- Directed by: Johannes Guter
- Written by: Paul Frank; Billy Wilder;
- Produced by: Bruno Duday
- Starring: Johannes Riemann; Maria Paudler; Gustav Waldau;
- Cinematography: Constantin Mick
- Edited by: Carl Hoffmann
- Music by: Norbert Glanzberg
- Production company: UFA
- Distributed by: UFA
- Release date: 27 March 1931;
- Running time: 85 minutes
- Country: Germany
- Language: German

= The Wrong Husband =

1931 film directed by Johannes Guter

The Wrong Husband (German: Der falsche Ehemann) is a 1931 German comedy film directed by Johannes Guter and starring Johannes Riemann, Maria Paudler and Gustav Waldau. It was shot at the Babelsberg Studios in Berlin and on location in Saint Moritz. The film's sets were designed by the art directors Robert Herlth and Walter Röhrig. The future director Billy Wilder worked on the film's screenplay.

==Synopsis==
Peter and Paul Hanneman are identical twin brothers with very different personalities. Peter is a manufacturer of sleeping pills, whose marriage to Ruth is under strain and whose business is struggling due to his reserved manner. His hyper-energetic brother Paul decides to help him out by taking his place for a while. This leads to a series of misunderstandings and confusions both with Ruth and with Paul's girlfriend Ines. Paul decides to replace the sleeping medicine and being producing a new invigorating drug.

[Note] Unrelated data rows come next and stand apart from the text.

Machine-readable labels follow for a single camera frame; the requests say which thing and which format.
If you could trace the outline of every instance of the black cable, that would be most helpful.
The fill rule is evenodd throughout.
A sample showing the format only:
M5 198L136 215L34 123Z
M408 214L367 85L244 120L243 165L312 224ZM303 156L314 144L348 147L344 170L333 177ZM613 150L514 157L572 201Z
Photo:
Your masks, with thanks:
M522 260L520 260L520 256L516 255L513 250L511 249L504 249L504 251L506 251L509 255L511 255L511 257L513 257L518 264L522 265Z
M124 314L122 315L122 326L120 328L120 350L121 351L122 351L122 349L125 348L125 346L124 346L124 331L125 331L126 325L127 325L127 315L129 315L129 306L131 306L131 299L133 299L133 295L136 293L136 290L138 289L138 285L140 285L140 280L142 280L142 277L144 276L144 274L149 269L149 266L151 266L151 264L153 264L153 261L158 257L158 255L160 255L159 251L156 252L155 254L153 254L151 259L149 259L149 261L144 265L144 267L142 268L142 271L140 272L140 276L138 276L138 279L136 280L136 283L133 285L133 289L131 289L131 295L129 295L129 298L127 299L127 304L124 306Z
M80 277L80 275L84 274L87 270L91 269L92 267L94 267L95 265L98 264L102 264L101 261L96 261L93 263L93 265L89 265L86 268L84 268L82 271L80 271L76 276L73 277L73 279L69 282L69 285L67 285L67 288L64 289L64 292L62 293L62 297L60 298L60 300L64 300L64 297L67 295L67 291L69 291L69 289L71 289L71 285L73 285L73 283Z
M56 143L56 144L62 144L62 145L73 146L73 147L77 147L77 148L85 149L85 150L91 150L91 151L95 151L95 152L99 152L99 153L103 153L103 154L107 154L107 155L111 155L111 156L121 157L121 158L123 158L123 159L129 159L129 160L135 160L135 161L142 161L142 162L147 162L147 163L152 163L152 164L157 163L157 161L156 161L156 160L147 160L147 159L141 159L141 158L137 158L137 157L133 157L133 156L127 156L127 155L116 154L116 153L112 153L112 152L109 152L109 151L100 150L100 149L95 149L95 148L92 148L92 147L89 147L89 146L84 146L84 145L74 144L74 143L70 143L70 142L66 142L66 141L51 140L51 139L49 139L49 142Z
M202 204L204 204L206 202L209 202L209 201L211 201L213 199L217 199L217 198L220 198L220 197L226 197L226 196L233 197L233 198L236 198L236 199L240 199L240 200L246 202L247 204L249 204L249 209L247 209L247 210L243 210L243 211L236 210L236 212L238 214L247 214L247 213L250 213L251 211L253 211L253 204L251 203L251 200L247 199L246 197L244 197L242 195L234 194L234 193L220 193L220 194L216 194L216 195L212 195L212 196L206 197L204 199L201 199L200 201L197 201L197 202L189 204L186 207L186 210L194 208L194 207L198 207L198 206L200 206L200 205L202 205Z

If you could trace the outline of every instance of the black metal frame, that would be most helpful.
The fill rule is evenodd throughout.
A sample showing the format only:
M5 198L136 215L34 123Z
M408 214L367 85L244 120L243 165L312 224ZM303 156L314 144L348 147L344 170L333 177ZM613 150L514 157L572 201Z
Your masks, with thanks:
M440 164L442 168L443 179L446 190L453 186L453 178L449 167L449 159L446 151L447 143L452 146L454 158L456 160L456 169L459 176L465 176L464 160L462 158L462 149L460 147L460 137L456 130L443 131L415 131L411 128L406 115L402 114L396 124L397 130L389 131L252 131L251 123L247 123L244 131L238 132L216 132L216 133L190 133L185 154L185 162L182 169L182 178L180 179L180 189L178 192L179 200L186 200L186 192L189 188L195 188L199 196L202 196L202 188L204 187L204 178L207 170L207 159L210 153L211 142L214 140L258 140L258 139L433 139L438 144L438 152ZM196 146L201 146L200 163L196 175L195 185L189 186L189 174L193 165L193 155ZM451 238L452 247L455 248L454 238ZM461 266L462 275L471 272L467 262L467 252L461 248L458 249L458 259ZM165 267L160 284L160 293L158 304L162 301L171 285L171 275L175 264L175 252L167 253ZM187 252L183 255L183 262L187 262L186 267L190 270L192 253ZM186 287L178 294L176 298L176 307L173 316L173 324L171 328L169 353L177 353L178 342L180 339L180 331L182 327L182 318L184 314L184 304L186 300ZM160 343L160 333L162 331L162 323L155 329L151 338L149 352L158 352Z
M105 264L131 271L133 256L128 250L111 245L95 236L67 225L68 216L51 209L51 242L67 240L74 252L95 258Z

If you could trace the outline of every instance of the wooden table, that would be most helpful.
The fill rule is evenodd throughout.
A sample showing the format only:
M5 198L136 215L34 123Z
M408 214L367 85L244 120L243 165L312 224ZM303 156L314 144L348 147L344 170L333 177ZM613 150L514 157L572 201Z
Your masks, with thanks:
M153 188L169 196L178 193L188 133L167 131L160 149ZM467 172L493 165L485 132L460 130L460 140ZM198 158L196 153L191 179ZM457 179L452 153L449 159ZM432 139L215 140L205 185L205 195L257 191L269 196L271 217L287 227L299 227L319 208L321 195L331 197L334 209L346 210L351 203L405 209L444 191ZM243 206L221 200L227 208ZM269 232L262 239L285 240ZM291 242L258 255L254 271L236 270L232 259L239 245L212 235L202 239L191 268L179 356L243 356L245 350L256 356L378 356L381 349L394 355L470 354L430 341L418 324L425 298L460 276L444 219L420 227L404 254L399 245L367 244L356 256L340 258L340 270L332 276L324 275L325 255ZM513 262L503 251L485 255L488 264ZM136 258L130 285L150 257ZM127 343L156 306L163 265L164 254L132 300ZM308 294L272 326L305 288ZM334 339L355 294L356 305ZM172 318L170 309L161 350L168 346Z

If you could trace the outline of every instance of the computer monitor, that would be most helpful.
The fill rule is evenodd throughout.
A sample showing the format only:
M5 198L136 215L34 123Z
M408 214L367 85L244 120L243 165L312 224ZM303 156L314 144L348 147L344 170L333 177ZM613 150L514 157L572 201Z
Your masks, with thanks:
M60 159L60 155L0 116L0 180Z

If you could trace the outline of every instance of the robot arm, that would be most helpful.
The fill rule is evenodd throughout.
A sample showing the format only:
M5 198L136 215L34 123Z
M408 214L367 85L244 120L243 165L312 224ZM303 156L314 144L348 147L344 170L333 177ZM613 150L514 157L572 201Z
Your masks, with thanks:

The Argentine millionaire Hardegg, the father of ines, kidnaps Peter who he mistakes for Paul and brings him to a Swiss ski resort to make him marry his daughter.

==Cast==
- Johannes Riemann as Peter and Paul Hanneman
- Maria Paudler as Ruth, Peters Frau
- Gustav Waldau as H.H. Hardegg aus Buenos Aires
- Jessie Vihrog as Ines Hardegg, seine Tochter
- Tibor Halmay as Maxim Tartakoff
- Martha Ziegler as Fräulein Schulze, Sekretärin
- Fritz Strehlen as Ein Maharadscha
- Klaus Pohl
- Fred Kassen as Singer: Einmal wird dein Herzchen dir gehören
- Comedian Harmonists as Themselves

==Bibliography==
- Klaus, Ulrich J. Deutsche Tonfilme: Jahrgang 1931. Klaus-Archiv, 2006.
- Sikov, Ed. On Sunset Boulevard: The Life and Times of Billy Wilder. Hyperion, 1999.